## How to complete this task:
Which lines of the data below contain "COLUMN"? Please show them all.

## The data:
──────────
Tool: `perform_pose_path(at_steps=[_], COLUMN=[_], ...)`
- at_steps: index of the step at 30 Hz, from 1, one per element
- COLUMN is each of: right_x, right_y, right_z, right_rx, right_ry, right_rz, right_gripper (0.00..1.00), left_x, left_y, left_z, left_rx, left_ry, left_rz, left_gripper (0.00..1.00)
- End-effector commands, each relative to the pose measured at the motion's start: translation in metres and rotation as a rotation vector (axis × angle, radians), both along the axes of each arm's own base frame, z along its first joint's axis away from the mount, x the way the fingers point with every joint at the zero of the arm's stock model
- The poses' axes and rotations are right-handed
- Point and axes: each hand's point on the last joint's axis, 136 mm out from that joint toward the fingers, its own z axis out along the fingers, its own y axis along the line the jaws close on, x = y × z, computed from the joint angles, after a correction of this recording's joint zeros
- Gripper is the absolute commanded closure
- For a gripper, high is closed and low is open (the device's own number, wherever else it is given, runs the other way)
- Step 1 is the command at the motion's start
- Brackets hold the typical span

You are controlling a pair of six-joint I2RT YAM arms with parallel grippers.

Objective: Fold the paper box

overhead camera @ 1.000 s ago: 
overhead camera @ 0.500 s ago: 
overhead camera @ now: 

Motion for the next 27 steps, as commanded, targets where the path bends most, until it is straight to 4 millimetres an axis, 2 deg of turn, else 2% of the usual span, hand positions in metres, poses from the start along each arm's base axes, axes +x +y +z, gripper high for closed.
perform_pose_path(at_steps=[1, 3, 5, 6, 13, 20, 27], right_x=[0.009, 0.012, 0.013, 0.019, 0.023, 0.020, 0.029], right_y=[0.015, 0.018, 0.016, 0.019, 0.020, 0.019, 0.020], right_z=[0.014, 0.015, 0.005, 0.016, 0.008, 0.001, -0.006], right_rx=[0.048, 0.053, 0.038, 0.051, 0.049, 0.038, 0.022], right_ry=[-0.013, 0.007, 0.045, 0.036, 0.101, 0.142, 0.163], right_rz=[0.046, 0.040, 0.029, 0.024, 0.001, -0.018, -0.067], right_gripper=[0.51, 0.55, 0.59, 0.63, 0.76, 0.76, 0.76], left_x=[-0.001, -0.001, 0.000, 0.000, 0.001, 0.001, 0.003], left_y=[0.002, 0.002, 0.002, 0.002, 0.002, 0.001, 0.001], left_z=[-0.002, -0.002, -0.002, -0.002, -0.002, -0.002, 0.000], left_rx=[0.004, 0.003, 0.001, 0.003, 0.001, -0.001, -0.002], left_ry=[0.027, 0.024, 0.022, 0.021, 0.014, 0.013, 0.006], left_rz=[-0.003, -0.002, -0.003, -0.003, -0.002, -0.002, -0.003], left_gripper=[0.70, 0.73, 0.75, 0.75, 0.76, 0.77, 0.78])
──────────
## Response to this exercise:
Tool: `perform_pose_path(at_steps=[_], COLUMN=[_], ...)`
- COLUMN is each of: right_x, right_y, right_z, right_rx, right_ry, right_rz, right_gripper (0.00..1.00), left_x, left_y, left_z, left_rx, left_ry, left_rz, left_gripper (0.00..1.00)

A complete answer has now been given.